**WORK INSTRUCTION**
The listing that follows should be copied in full, exactly as written.

**SOURCE DATA**

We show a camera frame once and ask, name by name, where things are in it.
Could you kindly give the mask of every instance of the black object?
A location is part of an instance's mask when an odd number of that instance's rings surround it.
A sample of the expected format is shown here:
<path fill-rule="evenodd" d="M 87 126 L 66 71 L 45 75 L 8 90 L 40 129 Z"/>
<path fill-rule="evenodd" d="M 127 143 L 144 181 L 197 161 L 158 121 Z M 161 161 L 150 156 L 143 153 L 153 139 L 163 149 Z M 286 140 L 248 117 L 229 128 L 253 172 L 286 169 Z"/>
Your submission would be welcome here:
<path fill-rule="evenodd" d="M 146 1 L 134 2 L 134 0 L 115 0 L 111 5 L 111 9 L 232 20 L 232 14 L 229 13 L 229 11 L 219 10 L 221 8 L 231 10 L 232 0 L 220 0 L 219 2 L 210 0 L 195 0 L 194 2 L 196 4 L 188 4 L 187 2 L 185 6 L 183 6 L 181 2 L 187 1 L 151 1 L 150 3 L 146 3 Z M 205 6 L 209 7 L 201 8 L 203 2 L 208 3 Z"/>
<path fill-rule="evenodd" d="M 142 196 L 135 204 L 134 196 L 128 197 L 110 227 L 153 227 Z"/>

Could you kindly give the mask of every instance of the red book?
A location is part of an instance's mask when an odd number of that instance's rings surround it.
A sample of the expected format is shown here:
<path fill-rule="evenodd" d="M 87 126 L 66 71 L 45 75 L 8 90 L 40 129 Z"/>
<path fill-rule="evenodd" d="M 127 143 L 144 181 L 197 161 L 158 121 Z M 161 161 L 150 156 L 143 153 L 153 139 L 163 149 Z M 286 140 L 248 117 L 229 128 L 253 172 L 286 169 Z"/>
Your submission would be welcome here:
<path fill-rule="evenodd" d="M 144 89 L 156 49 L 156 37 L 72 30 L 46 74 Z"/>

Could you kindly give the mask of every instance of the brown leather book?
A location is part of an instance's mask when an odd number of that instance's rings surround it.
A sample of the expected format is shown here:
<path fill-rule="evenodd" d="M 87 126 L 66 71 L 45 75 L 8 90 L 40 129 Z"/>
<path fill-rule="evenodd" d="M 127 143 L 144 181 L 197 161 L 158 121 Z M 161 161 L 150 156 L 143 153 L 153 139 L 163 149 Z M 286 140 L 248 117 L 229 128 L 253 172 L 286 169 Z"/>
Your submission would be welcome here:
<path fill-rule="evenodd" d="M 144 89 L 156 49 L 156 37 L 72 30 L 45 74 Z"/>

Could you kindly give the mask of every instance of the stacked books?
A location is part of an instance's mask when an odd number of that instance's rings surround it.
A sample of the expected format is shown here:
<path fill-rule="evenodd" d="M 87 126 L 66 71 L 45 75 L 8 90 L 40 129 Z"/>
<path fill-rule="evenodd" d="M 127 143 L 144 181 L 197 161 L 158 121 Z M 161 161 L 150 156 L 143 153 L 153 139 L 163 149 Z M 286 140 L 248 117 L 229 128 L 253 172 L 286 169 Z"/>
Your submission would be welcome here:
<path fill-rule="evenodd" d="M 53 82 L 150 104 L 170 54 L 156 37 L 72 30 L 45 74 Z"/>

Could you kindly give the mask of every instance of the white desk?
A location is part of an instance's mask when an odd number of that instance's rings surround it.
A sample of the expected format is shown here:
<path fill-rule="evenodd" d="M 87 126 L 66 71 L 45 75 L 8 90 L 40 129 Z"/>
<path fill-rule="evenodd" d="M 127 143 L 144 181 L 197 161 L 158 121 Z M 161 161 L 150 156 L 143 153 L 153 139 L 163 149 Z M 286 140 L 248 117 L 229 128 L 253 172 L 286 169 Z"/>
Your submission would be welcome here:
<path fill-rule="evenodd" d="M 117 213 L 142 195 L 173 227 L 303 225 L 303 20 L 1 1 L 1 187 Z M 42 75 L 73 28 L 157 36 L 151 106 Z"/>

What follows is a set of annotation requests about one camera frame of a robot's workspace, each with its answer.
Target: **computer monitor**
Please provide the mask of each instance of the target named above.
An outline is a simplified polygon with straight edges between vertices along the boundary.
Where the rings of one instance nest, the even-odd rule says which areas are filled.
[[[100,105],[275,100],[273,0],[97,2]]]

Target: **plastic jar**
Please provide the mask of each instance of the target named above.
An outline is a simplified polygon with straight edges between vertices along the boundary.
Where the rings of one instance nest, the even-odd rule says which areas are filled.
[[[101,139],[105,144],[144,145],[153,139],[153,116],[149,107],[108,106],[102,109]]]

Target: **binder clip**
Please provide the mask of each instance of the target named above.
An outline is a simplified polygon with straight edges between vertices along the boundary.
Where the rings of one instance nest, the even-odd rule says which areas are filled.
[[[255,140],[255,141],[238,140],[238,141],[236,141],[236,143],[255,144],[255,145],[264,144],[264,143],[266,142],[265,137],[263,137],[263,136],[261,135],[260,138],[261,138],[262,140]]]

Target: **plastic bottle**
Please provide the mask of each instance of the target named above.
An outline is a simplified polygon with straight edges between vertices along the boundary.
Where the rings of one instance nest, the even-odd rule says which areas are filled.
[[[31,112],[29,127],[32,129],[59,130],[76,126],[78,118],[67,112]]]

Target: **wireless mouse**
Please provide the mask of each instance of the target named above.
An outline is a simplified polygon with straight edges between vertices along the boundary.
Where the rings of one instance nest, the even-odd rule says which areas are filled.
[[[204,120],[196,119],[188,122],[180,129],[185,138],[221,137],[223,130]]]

**RESULT BELOW**
We show a camera frame once and ask, name by name, where things are in it.
Could you kindly give the mask of every instance of the black object?
A location is part of an instance's mask when an odd number of that instance's rings surround it.
A sample of the expected format is shown here:
<path fill-rule="evenodd" d="M 87 126 L 66 71 L 45 75 L 8 90 L 40 129 Z"/>
<path fill-rule="evenodd" d="M 127 143 L 144 181 L 197 161 L 158 121 Z M 161 161 L 150 156 L 143 153 L 153 139 L 163 149 Z M 286 140 L 248 117 L 229 128 L 253 172 L 286 169 Z"/>
Your submission would be welcome here:
<path fill-rule="evenodd" d="M 146 1 L 134 2 L 134 0 L 115 0 L 111 5 L 111 9 L 232 20 L 232 14 L 229 13 L 229 11 L 219 10 L 221 8 L 231 10 L 232 0 L 220 0 L 219 2 L 210 0 L 195 0 L 194 2 L 196 4 L 188 4 L 187 2 L 185 6 L 183 6 L 181 2 L 187 1 L 151 1 L 150 3 L 146 3 Z M 205 6 L 209 7 L 201 8 L 203 2 L 208 3 Z"/>
<path fill-rule="evenodd" d="M 142 196 L 135 204 L 134 196 L 128 197 L 110 227 L 153 227 Z"/>

Could you kindly give the mask of every instance of the red book?
A location is part of an instance's mask when an odd number of that instance's rings surround it.
A sample of the expected format is shown here:
<path fill-rule="evenodd" d="M 87 126 L 66 71 L 45 75 L 8 90 L 40 129 Z"/>
<path fill-rule="evenodd" d="M 127 143 L 144 181 L 197 161 L 158 121 Z M 161 161 L 150 156 L 143 153 L 153 139 L 163 149 Z M 286 140 L 248 117 L 229 128 L 253 172 L 286 169 Z"/>
Your submission would be welcome here:
<path fill-rule="evenodd" d="M 144 89 L 156 49 L 156 37 L 72 30 L 46 74 Z"/>

Could you kindly give the mask of every instance of the brown leather book?
A location is part of an instance's mask when an odd number of that instance's rings surround it.
A sample of the expected format is shown here:
<path fill-rule="evenodd" d="M 87 126 L 66 71 L 45 75 L 8 90 L 40 129 Z"/>
<path fill-rule="evenodd" d="M 127 143 L 144 181 L 197 161 L 158 121 Z M 161 161 L 150 156 L 143 153 L 153 139 L 163 149 Z M 286 140 L 248 117 L 229 128 L 253 172 L 286 169 Z"/>
Your submission would be welcome here:
<path fill-rule="evenodd" d="M 144 89 L 156 49 L 156 37 L 72 30 L 45 74 Z"/>

Could you kindly give the mask of every instance of the stacked books?
A location is part of an instance's mask when an odd number of that instance's rings surround it.
A sample of the expected format is shown here:
<path fill-rule="evenodd" d="M 87 126 L 66 71 L 45 75 L 8 90 L 40 129 Z"/>
<path fill-rule="evenodd" d="M 127 143 L 144 181 L 197 161 L 158 121 Z M 161 161 L 150 156 L 143 153 L 153 139 L 163 149 Z M 286 140 L 248 117 L 229 128 L 253 172 L 286 169 Z"/>
Your submission would be welcome here:
<path fill-rule="evenodd" d="M 53 82 L 150 104 L 170 54 L 156 37 L 72 30 L 45 74 Z"/>

Could you kindly give the mask of every instance of the white desk?
A location is part of an instance's mask when an odd number of that instance's rings surround it.
A sample of the expected format is shown here:
<path fill-rule="evenodd" d="M 87 126 L 66 71 L 45 75 L 8 90 L 40 129 Z"/>
<path fill-rule="evenodd" d="M 127 143 L 144 181 L 197 161 L 158 121 Z M 161 161 L 150 156 L 143 153 L 153 139 L 163 149 Z M 286 140 L 248 117 L 229 128 L 253 172 L 286 169 Z"/>
Your submission would be welcome here:
<path fill-rule="evenodd" d="M 117 213 L 142 195 L 173 227 L 303 225 L 303 20 L 1 1 L 1 187 Z M 42 75 L 73 28 L 157 36 L 151 106 Z"/>

What follows is a set of annotation requests about one camera frame of a robot's workspace, each with its answer.
Target: **computer monitor**
Please provide the mask of each instance of the target named above.
An outline is a simplified polygon with straight edges between vertices along the boundary.
Where the rings of one instance nest, the even-odd rule says which areas are filled.
[[[100,105],[275,100],[273,0],[97,2]]]

Target: **plastic jar**
Please provide the mask of each instance of the target named above.
An outline is a simplified polygon with straight edges between vertices along the boundary.
Where the rings of one instance nest, the even-odd rule says which areas are filled.
[[[101,139],[105,144],[144,145],[153,139],[153,116],[149,107],[108,106],[102,109]]]

Target: **binder clip**
Please provide the mask of each instance of the target named above.
An outline is a simplified polygon with straight edges between vertices along the boundary.
Where the rings of one instance nest, the even-odd rule says which areas are filled.
[[[255,140],[255,141],[238,140],[238,141],[236,141],[236,143],[255,144],[255,145],[264,144],[264,143],[266,142],[265,137],[263,137],[263,136],[261,135],[260,138],[261,138],[262,140]]]

Target: **plastic bottle**
Please provide the mask of each instance of the target named above.
An outline is a simplified polygon with straight edges between vertices along the boundary.
Where the rings of one instance nest, the even-odd rule says which areas are filled.
[[[31,112],[29,127],[32,129],[59,130],[76,126],[78,118],[67,112]]]

Target: **wireless mouse**
Please provide the mask of each instance of the target named above.
An outline is a simplified polygon with straight edges between vertices along the boundary.
Where the rings of one instance nest, the even-odd rule says which areas are filled.
[[[204,120],[196,119],[188,122],[180,129],[185,138],[221,137],[223,130]]]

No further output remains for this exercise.